▶ **PROBLEM STATEMENT**
Filter the entries that follow, copying every line in which the word "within" appears.
- - -
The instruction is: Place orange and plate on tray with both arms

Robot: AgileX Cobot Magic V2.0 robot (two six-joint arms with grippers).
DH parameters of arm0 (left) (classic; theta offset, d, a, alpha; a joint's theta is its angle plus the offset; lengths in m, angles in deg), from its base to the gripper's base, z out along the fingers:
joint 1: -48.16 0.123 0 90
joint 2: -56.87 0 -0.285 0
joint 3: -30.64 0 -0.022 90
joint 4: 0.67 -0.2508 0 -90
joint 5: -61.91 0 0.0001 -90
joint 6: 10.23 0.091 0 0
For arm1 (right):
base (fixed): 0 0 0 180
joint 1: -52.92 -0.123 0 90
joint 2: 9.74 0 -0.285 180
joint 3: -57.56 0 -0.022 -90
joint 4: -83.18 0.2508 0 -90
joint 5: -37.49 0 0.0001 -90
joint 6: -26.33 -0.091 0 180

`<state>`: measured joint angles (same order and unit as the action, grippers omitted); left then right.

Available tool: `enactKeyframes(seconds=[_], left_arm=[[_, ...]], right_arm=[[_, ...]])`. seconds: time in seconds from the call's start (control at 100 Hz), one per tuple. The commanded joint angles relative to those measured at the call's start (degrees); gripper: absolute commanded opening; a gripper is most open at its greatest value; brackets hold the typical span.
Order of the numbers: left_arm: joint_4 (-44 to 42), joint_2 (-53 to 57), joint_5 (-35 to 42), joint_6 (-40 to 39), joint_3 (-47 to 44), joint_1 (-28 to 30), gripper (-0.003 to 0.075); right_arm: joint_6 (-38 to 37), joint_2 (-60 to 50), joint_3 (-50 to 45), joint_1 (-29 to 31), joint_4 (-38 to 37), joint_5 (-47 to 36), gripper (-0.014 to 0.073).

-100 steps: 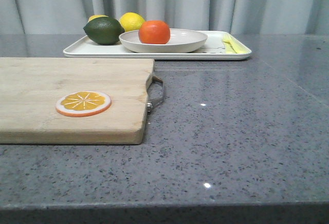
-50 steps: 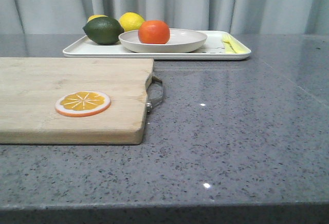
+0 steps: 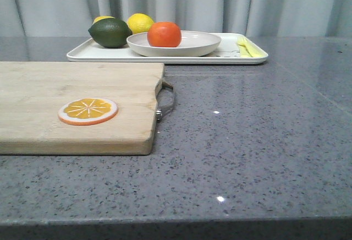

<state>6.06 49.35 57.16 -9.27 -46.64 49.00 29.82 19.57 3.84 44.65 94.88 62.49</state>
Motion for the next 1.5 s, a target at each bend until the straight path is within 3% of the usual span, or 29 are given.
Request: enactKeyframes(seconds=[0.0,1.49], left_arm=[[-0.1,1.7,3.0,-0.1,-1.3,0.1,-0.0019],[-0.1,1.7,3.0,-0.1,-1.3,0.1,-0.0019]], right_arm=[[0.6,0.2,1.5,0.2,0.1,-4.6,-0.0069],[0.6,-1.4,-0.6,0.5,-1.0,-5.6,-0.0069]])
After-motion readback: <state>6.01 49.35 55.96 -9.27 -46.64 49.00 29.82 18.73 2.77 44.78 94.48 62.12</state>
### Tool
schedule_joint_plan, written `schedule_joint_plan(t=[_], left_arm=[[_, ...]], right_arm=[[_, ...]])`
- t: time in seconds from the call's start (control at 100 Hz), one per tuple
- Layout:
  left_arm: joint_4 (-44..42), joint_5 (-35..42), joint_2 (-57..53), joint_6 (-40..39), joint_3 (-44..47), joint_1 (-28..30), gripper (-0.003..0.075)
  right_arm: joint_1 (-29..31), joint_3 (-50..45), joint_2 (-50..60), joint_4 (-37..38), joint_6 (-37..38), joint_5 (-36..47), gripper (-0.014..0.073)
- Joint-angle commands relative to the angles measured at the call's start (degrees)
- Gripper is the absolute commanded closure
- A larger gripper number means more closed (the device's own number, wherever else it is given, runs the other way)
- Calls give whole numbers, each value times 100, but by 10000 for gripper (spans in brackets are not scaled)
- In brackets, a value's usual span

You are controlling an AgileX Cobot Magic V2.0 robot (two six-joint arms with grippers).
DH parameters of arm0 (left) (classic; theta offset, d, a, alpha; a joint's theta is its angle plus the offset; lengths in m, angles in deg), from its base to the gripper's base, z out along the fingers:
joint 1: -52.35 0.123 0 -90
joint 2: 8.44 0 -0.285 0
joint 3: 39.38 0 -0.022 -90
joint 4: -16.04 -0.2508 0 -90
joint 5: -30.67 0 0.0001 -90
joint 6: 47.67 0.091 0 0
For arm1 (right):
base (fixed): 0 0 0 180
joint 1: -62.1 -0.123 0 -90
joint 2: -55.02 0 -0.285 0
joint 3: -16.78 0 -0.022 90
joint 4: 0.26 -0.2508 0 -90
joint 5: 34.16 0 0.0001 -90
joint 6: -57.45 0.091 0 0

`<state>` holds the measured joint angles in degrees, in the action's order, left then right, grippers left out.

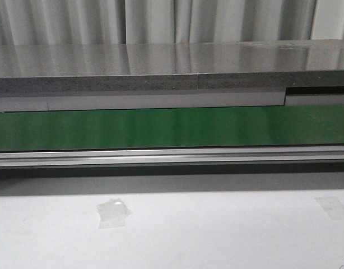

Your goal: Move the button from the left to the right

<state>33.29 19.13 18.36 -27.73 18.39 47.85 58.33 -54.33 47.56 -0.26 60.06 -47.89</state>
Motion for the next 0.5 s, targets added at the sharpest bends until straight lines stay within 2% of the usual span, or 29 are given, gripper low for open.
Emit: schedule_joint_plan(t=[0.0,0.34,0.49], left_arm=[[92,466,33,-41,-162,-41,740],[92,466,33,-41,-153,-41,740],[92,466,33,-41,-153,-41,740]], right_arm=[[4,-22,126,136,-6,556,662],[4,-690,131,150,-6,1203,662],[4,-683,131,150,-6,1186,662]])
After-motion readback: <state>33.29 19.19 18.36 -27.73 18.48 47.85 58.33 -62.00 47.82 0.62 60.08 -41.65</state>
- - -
▶ **YOUR SOLUTION**
Motion for the next 1.5 s, a target at each bend until the straight path is within 3% of the usual span, or 29 are given.
Motion for the next 0.5 s, targets added at the sharpest bends until straight lines stay within 2% of the usual span, or 29 are given, gripper low for open.

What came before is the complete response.